The physical arrangement of power and surveillance is accompanied by a deep understanding of the individuals being watched. Beginning on page 178, Foucault describes a penal system to enforce modes of conduct. These modes of conduct, such as one’s approach to time, to activities, to one’s behavior and speech and one’s own body are subjected to punishment. Controlling the individual on such fundamental bases allows the institution of power to distribute individuals based on different skills and needs, so as to use information both for the individual and against the individual. This practice of arranging individuals by their practices and habituations is known as normalizing (184). Foucault writes that “the
Alongside surveillance and normalizing, the process of examination is a final instrument of power that Foucault discusses. The examination is a hybrid of the two other forms of power, and works by classifying and punishing an individual based on a ritualistic exercise of power. By normalizing actions and habituations, and by using constant surveillance and informational gathering, “the examination transformed the economy of visibility into the exercise of power” (187). The examination created a “disciplinary individuality” which worked to homogenize and give individuality, which ultimately helps create anonymity and greater control. The examination changed the notion of power arising from physical control to power arising from homogenization of its subjects and “compulsory visibility” (187). This visibility, again, forces individuals into a specific subjection through fear of the possibility of being seen.
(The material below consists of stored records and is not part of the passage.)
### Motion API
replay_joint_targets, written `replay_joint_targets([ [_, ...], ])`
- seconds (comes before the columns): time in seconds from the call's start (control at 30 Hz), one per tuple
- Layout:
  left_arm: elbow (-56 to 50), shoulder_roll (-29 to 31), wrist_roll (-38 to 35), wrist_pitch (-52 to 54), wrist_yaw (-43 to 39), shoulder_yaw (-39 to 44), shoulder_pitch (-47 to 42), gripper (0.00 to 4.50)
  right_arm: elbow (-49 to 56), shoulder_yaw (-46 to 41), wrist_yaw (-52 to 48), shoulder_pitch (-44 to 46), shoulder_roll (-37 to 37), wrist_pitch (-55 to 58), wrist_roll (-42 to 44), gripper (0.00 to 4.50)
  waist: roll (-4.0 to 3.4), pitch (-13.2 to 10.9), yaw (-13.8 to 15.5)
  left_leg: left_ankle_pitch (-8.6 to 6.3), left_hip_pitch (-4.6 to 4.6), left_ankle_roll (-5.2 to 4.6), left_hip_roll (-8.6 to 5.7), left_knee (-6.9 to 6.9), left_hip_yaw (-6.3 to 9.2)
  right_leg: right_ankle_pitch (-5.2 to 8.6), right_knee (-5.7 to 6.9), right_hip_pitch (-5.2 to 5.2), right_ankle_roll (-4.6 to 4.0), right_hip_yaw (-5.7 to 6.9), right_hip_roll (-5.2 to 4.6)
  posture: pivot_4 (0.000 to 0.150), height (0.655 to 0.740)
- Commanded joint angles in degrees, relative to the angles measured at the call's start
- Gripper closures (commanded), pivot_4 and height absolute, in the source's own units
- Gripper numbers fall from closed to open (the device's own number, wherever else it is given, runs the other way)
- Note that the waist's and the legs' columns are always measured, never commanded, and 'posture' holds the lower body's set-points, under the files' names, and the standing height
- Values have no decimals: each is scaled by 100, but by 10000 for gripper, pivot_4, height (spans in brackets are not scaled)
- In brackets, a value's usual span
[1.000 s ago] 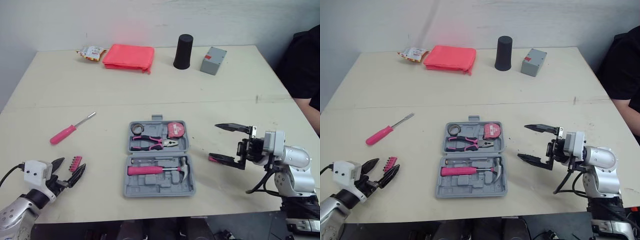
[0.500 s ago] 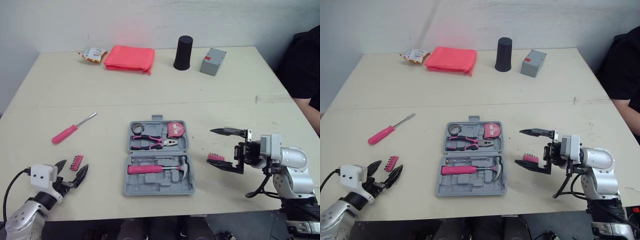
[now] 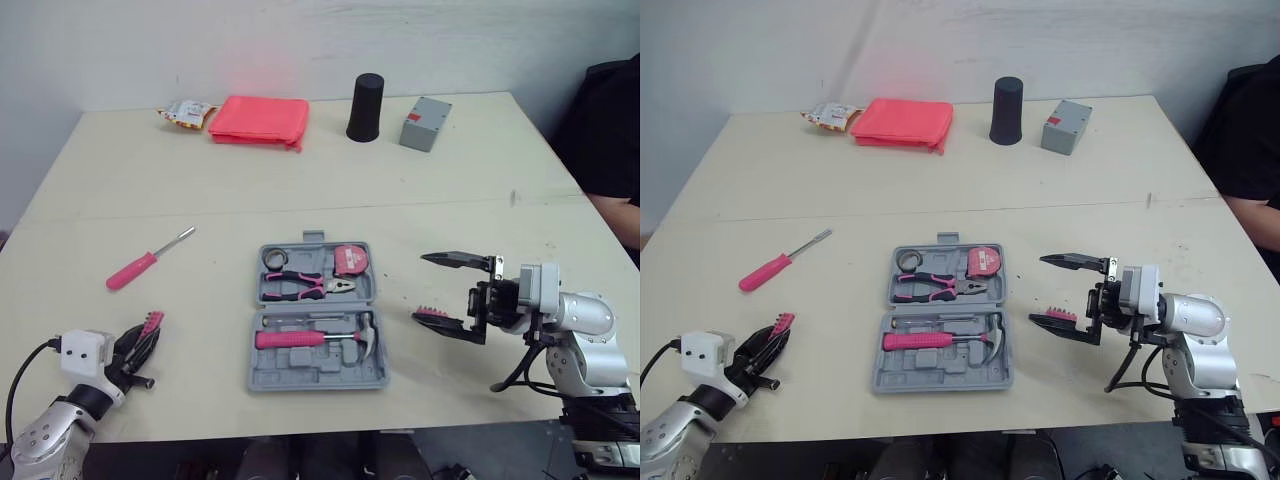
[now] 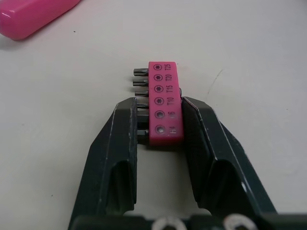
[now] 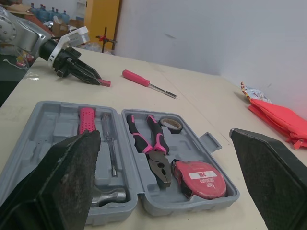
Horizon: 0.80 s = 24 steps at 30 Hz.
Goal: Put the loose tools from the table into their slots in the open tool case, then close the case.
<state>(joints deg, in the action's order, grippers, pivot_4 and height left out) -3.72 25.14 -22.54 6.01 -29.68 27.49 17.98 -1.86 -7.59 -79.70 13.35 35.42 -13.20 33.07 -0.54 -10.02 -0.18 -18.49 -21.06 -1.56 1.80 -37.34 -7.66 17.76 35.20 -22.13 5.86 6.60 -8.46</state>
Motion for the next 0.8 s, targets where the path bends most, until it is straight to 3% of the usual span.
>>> replay_joint_targets([
  [0.03, 37, 10, -72, -127, 86, 220, -70, 37957, 209, -44, 23, 58, 66, 19, 9, 0, 20, -12, 2, 0, -2, 0, 0, -1, 1, 0, 3, -2, 0, 1, 0, 1500, 7400],
  [0.13, -848, 463, -504, -127, -434, 319, -271, 37957, 169, -82, -33, 31, 117, -8, -2, 0, 71, -33, -1, 8, -21, 0, 0, -5, -1, 0, 15, -23, 0, -4, 0, 1500, 7400],
  [0.2, -1592, 806, -1308, 308, -907, 351, -371, 37957, 120, -93, -77, 25, 151, -22, -15, 0, 118, -48, 18, 26, -32, 30, 2, -8, 2, 1, 21, -32, -3, -2, 0, 1500, 7400],
  [0.33, -2409, 2091, -1754, 1230, -1841, -43, -507, 37957, 22, -143, 6, 17, 269, 165, -18, 0, 117, -48, 6, 19, -37, 35, -8, -13, 11, -2, 6, -23, -6, 0, -13, 1500, 7400],
  [0.5, -2883, 3235, -1076, 1297, -2765, -1126, -755, 37958, -72, -168, -179, -104, 461, 152, -36, 0, 101, -53, -47, 34, -34, 14, -2, 12, -14, -3, -10, -33, -5, -7, 11, 1500, 7400],
  [0.67, -3167, 3505, -708, 1572, -2897, -2132, -1412, 37958, 151, -140, -187, -191, 507, 252, 30, 0, 99, -58, -68, 34, -28, 18, 12, 14, -36, -2, -9, -40, -7, 7, 42, 1500, 7400],
  [0.8, -3182, 3649, 44, 1593, -2864, -2795, -1753, 37958, 347, -157, -173, -402, 604, 508, 80, 0, 99, -58, -47, 34, -23, 14, 9, 8, -45, -4, -3, -40, -3, -4, 46, 1500, 7400],
])
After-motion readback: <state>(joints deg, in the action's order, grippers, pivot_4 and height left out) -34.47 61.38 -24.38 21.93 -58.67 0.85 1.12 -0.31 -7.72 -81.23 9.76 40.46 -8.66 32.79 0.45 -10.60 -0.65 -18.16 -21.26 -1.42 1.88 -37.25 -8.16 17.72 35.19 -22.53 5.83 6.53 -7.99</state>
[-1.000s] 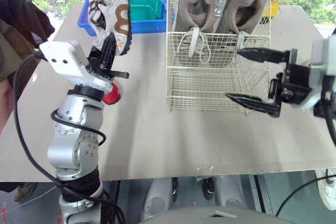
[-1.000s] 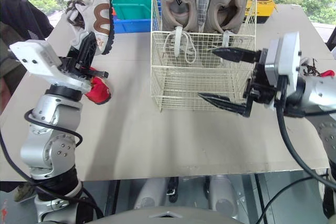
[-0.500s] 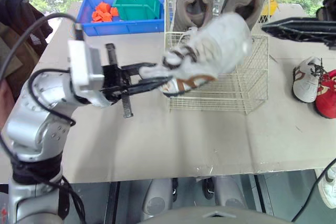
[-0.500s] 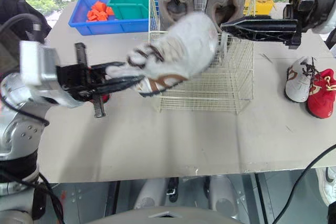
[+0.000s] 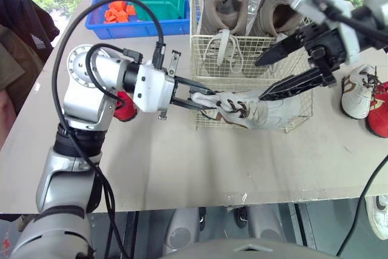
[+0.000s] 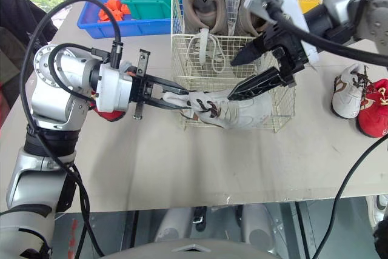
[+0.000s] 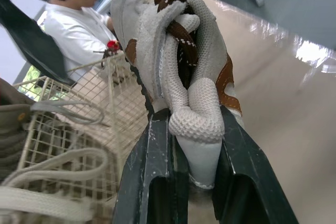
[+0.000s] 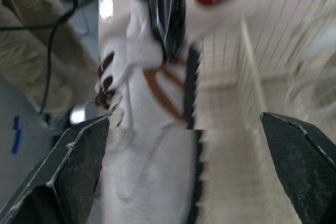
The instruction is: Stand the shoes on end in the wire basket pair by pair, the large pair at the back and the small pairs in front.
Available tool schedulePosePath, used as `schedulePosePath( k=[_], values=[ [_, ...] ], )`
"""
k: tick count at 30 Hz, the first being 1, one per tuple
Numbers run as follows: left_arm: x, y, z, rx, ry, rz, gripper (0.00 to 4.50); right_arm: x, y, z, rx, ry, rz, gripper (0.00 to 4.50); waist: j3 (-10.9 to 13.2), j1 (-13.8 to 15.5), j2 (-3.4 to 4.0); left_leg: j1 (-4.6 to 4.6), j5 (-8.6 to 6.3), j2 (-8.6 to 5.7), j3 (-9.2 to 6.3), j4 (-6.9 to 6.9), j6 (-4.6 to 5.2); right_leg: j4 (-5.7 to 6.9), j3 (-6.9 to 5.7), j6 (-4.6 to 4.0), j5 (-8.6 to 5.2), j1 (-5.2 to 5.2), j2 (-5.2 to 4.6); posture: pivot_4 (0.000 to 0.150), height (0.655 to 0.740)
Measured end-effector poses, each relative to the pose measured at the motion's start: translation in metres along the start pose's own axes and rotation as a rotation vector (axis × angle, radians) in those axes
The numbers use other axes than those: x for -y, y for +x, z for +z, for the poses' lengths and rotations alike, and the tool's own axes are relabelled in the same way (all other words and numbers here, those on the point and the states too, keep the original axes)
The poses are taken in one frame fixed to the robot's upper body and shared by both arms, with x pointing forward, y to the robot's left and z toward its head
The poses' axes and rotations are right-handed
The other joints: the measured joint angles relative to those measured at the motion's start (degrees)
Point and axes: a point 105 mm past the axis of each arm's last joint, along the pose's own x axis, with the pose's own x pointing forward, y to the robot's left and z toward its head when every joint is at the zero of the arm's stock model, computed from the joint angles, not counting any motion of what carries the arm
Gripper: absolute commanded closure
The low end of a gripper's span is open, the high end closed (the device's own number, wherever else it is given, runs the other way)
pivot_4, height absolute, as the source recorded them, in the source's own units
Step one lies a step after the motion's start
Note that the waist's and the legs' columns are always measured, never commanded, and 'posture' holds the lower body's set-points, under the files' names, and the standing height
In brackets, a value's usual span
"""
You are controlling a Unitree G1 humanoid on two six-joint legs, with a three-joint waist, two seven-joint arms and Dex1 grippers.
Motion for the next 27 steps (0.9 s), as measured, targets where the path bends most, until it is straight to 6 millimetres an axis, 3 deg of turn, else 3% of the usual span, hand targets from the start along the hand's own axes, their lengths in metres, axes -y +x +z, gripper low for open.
schedulePosePath(
  k=[3, 4, 9, 10, 11, 12, 14, 18, 21, 23, 27],
  values=[
    [-0.006, 0.003, -0.002, -0.013, 0.051, -0.003, 4.24, 0.008, 0.012, -0.010, -0.089, 0.016, -0.019, 1.22, 0.00, -0.05, 0.00, 0.00, -0.01, 0.00, -0.01, 0.00, 0.01, 0.00, -0.01, 0.01, 0.00, 0.00, 0.01, 0.150, 0.7400],
    [-0.006, 0.004, -0.004, -0.028, 0.064, -0.015, 4.24, 0.009, 0.017, -0.014, -0.116, 0.017, -0.015, 1.86, 0.00, -0.06, 0.01, -0.01, -0.01, 0.00, 0.00, 0.00, 0.01, 0.00, -0.01, 0.02, 0.00, -0.01, 0.00, 0.150, 0.7400],
    [-0.006, 0.009, -0.006, -0.031, 0.111, -0.021, 4.24, 0.012, 0.020, -0.017, -0.154, 0.004, -0.014, 4.02, 0.00, -0.05, 0.01, -0.01, -0.01, 0.01, -0.04, 0.00, 0.01, 0.04, -0.02, 0.02, 0.00, -0.02, 0.01, 0.150, 0.7400],
    [-0.006, 0.009, -0.005, -0.029, 0.117, -0.016, 3.75, 0.011, 0.019, -0.016, -0.154, 0.002, -0.015, 4.31, 0.00, -0.05, 0.01, -0.01, 0.00, 0.01, -0.04, 0.00, 0.01, 0.04, -0.02, 0.03, 0.00, -0.02, 0.01, 0.150, 0.7400],
    [-0.008, 0.008, -0.004, -0.022, 0.122, 0.002, 3.09, 0.011, 0.017, -0.016, -0.152, 0.000, -0.017, 4.40, 0.01, -0.01, 0.01, -0.01, 0.00, 0.02, -0.04, 0.02, 0.01, 0.06, -0.03, 0.03, 0.00, -0.01, 0.01, 0.150, 0.7400],
    [-0.010, 0.007, -0.003, -0.014, 0.122, 0.018, 2.90, 0.012, 0.015, -0.016, -0.149, 0.001, -0.023, 4.40, 0.01, 0.00, 0.01, -0.02, 0.00, 0.02, -0.04, 0.02, 0.01, 0.06, -0.03, 0.03, 0.00, -0.01, 0.01, 0.150, 0.7400],
    [-0.019, -0.003, 0.002, 0.023, 0.051, 0.122, 1.86, 0.010, 0.009, -0.013, -0.105, 0.003, -0.024, 4.40, 0.01, -0.07, 0.01, 0.00, 0.00, 0.03, -0.04, 0.04, 0.01, 0.10, -0.02, 0.04, 0.01, -0.01, -0.01, 0.150, 0.7400],
    [-0.040, -0.040, 0.011, 0.169, -0.391, 0.447, 0.00, 0.005, -0.009, -0.005, 0.048, 0.042, 0.001, 4.40, 0.01, -0.62, 0.00, 0.06, 0.00, 0.07, -0.15, 0.03, 0.00, 0.27, -0.03, 0.09, 0.01, -0.01, -0.04, 0.150, 0.7400],
    [-0.035, -0.077, 0.006, 0.272, -0.805, 0.683, 0.00, -0.003, -0.013, -0.009, 0.178, 0.090, 0.052, 4.41, -0.01, -1.29, -0.03, 0.17, 0.01, 0.10, -0.22, 0.02, -0.03, 0.50, -0.05, 0.16, -0.03, 0.00, -0.11, 0.150, 0.7400],
    [-0.020, -0.085, 0.001, 0.312, -0.993, 0.743, 0.00, -0.006, -0.010, -0.011, 0.244, 0.090, 0.062, 4.42, -0.01, -1.59, -0.03, 0.22, 0.03, 0.10, -0.23, 0.03, -0.07, 0.63, -0.03, 0.16, -0.03, 0.00, -0.13, 0.150, 0.7400],
    [0.019, -0.062, 0.010, 0.450, -1.287, 0.731, 0.00, -0.008, -0.001, -0.006, 0.429, 0.049, 0.021, 4.42, -0.02, -1.49, -0.07, 0.30, 0.14, 0.06, -0.28, 0.05, -0.26, 0.82, 0.05, 0.14, -0.02, 0.03, -0.25, 0.150, 0.7400]
  ],
)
Nearing the end of the chapter, Foucault writes on 192 that “the disciplines mark the moment when the reversal of the political axis of individualization […] takes place.” Individualization meant power in the past: nobility and those with truly individual status, through name, occupation, etc. had more power and ability in their lives than those without individual status. However, through disciplinary powers, individualization is used against the individual and is now another tool of power, rather than the savior from power. Thus the entire machine of “correct training” is described. The new institution of power is very different from the previous notion: a physical, visible, known entity. The new form of power and control is achieved through individualizing and watching, by creating visibility and extracting knowledge. The result is a dangerous form of control where individuals assist in their own fate. The individual is seen as the instrument of power, by having information to correlate to the norm, by providing surveillance on other individuals, and as the object and goal of power. Man is coerced into subjection unknowingly, and under the guise of empowerment through individualization- which appeases the dated desire of having through individuality.